Death's Master
- Author: Tanith Lee
- Cover artist: David Schleinkofer
- Language: English
- Series: Tales from the Flat Earth
- Genre: Fantasy
- Publisher: DAW Books
- Publication date: 1979
- Publication place: United States
- Media type: Print (paperback)
- ISBN: 0879974419
- Preceded by: Night's Master
- Followed by: Delusion's Master

= Death's Master =

1979 book by Tanith Lee

Death's Master is a fantasy novel by British writer Tanith Lee, the second book in her series Tales from the Flat Earth. It won the British Fantasy Award for best novel of 1979.

==Plot summary==
Unlike Night's Master, which is told as separate stories, Death's Master is a continuous narrative.

The lesbian queen Narasen is forced by a curse to become pregnant in order to save her city. After fruitless sex with many men, she realizes that she cannot lift the curse until she has sex with a dead man. She makes a pact with Uhlume, Lord Death, and brings this about. Her child, Simmu, is beautiful and can change easily from male to female. Narasen is assassinated. Simmu, only a few days old, sees Death come for Narasen and forms a permanent hatred for death. Simmu is raised by the minor demons called Eshva, then by priests at a temple.

Zhirem, the son of a king and one of his wives, is made invulnerable by his mother. This arouses suspicion and hostility, and he is sent to the same temple as Simmu. The two become friends and briefly lovers (while Simmu is female). Simmu deflowers Zhirem by seduction while Zhirem wanted to remain a virgin for pious reasons. Zhirem becomes angry at Simmu for this corruption. Azhrarn, the Prince of Demons, rejects Zhirem's offer of service, increasing his bitterness, but takes Simmu as a lover because she hates Lord Death and makes her forget Zhirem. He starts Simmu on a quest to gain immortality to oppose Lord Death.

Narasen, in Death's kingdom, defies Uhlume and begins a power struggle with him.

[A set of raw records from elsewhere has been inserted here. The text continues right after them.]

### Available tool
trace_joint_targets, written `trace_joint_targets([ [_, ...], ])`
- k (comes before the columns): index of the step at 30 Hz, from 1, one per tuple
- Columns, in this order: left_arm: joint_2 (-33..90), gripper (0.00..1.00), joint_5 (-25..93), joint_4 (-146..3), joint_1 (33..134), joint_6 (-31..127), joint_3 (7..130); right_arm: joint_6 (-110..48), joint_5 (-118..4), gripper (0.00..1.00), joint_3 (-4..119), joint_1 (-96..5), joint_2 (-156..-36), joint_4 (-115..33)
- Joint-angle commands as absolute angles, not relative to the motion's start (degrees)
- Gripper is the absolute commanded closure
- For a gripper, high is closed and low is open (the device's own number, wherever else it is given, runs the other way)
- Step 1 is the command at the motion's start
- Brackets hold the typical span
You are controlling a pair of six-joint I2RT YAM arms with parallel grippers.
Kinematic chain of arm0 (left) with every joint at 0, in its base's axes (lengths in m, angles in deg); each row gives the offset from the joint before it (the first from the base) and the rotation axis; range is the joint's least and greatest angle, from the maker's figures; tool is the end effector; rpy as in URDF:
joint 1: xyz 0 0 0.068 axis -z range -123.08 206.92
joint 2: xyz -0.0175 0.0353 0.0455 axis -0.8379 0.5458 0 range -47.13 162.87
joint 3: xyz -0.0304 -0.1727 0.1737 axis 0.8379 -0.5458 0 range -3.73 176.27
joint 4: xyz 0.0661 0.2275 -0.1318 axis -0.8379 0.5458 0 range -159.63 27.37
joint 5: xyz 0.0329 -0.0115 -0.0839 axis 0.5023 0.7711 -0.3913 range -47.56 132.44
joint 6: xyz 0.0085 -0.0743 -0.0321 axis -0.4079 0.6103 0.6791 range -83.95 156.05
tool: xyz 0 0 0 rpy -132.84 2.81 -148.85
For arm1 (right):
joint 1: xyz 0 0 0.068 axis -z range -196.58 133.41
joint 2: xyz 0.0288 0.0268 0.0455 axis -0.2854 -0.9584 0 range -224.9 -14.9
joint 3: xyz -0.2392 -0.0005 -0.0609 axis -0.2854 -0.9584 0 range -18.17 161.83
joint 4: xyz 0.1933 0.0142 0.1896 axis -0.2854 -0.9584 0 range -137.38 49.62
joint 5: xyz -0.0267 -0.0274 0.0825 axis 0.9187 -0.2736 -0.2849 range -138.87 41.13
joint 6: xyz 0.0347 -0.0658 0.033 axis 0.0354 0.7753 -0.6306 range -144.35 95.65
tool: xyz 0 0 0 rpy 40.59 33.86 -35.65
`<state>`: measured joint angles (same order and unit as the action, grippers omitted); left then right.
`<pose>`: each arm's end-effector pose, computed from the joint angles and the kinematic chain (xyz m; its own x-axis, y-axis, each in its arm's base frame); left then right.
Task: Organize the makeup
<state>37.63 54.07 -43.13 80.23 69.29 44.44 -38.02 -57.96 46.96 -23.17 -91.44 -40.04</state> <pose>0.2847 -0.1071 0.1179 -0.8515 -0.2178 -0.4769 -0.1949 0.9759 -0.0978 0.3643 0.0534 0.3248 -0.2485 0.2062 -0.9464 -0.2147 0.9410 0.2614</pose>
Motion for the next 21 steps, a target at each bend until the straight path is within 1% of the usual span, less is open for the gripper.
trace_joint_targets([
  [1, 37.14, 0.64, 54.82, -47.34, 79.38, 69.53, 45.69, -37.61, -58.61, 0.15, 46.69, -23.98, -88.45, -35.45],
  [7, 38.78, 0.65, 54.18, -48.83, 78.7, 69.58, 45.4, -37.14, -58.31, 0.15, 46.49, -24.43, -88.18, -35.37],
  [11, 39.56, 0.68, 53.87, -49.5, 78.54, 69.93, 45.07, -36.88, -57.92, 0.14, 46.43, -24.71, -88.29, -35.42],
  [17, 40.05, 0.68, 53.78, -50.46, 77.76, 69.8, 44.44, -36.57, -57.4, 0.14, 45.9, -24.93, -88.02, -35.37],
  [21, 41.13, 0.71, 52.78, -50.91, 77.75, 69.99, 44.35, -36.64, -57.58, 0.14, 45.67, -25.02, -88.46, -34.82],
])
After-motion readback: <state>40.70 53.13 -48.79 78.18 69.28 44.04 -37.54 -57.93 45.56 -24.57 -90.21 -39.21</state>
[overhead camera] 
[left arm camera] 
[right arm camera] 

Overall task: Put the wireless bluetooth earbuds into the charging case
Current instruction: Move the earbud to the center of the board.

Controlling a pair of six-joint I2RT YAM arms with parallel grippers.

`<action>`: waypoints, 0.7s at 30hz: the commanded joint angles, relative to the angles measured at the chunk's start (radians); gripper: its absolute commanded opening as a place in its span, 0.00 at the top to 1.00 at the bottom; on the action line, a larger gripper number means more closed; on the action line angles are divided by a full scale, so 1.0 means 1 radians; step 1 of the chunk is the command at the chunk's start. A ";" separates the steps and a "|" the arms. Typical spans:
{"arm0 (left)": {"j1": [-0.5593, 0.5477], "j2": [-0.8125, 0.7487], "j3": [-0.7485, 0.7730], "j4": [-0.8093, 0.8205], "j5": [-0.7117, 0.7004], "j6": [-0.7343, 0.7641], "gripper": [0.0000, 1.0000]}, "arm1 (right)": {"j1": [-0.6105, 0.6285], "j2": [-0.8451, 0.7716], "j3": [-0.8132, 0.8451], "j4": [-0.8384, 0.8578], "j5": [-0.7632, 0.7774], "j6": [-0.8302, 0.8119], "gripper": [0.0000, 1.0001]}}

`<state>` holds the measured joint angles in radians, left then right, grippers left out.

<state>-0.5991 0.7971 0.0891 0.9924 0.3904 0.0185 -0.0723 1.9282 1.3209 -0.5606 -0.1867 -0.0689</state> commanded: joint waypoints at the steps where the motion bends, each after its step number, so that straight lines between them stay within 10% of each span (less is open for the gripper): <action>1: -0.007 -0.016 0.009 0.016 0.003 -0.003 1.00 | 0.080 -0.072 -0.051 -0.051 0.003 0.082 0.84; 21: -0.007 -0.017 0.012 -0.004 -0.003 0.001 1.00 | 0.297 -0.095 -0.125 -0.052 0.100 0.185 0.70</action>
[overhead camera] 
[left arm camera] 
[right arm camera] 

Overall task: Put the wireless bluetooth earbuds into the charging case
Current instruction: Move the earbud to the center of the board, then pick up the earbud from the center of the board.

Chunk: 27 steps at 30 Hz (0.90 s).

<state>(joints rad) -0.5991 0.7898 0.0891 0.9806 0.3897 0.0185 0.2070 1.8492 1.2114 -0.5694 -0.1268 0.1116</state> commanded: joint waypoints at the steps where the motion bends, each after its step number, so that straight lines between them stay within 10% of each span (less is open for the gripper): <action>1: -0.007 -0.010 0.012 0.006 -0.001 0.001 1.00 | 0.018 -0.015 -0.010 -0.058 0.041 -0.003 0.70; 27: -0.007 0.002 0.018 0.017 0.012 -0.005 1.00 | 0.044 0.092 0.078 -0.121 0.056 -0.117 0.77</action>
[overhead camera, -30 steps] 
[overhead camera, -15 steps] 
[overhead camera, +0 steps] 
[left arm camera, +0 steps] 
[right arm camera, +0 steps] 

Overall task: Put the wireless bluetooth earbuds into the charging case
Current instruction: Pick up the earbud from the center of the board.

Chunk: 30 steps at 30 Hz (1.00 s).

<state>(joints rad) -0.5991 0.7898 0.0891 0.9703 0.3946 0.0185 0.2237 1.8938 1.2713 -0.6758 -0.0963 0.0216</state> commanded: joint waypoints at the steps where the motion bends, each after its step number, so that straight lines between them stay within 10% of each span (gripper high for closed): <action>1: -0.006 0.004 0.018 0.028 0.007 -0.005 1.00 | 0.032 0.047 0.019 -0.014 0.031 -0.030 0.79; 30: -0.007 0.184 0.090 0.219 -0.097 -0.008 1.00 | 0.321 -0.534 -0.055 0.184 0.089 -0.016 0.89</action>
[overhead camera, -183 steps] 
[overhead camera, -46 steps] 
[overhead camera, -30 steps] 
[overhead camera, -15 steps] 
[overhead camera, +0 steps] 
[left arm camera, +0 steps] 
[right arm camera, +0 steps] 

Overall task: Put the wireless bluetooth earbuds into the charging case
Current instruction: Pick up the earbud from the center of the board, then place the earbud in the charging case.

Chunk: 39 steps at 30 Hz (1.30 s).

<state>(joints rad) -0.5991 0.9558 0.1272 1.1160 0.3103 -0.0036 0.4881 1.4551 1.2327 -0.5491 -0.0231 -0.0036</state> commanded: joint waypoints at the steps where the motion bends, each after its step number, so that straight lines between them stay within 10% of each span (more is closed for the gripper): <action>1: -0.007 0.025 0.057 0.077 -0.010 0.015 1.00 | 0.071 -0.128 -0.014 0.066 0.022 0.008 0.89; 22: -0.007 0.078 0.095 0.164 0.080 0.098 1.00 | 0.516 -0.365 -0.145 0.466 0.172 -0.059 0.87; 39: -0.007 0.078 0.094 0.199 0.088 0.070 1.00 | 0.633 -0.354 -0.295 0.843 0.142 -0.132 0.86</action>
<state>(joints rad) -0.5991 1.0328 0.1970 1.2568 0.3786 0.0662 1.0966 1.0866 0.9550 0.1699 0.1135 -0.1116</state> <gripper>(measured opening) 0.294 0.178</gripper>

Simmu and Azhrarn learn the location of a well on the flat earth directly under the well of the gods' water of immortality in "Upperearth". The earthly well is guarded by walls and by nine beautiful virgins whose intactness symbolizes the inviolability of the well. One of the virgins, Kassafeh (biological daughter of a god-like figure), is able to reject the illusions intended to make her time as a guardian paradisal due to her god-like heritage. Simmu goes through the wall and enters each virgin's bed as a woman but seduces each one as a man. He ends with Kassafeh, who becomes his ally. The virgins being deflowered, the upper well cracks, and Simmu and Kassafeh collect some of the water of immortality in a flask.

They each drink a drop. As they travel to the east to found a city of immortals, a rogue named Yolsippa unknowingly drinks a little water from their flask. They grudgingly accept him. With help from the demons, they build the beautiful city of Simmurad and bring the most brilliant people of the time to be immortal there. However, with no fear of death, the people of Simmurad stagnate.

Zhirem, shipwrecked, sinks to the bottom of the sea and becomes a captive of the sea people. By forming a relationship with their princess, he learns their magic and escapes to land. Now named Zhirek, he uses magic for selfishness and cruelty.

At the suggestion of Azhrarn, who is bored with Simmurad, Uhlume makes Zhirek his agent to destroy it. Zhirek enters the city, magically creates and kills an insect to introduce death there, and raises the sea to flood the city. Kassafeh and, by a fluke, Yolsippa escape and become Uhlume's representatives. Zhirek takes Simmu away and tries to consign him to everlasting torment. However, Simmu eventually becomes an Eshva. Zhirek, overwhelmed with guilt and hate, becomes an ascetic living on a pillar. Narasen takes on most of Uhlume's work of giving death to the dying.

==Reception==
Death's Master won the British Fantasy Society's August Derleth Award for best novel.

David Langford said this book and Night's Master were "very atmospheric".

Alison Flood found the characters "unique and brilliant" but the story "too splintered, too multi-stranded".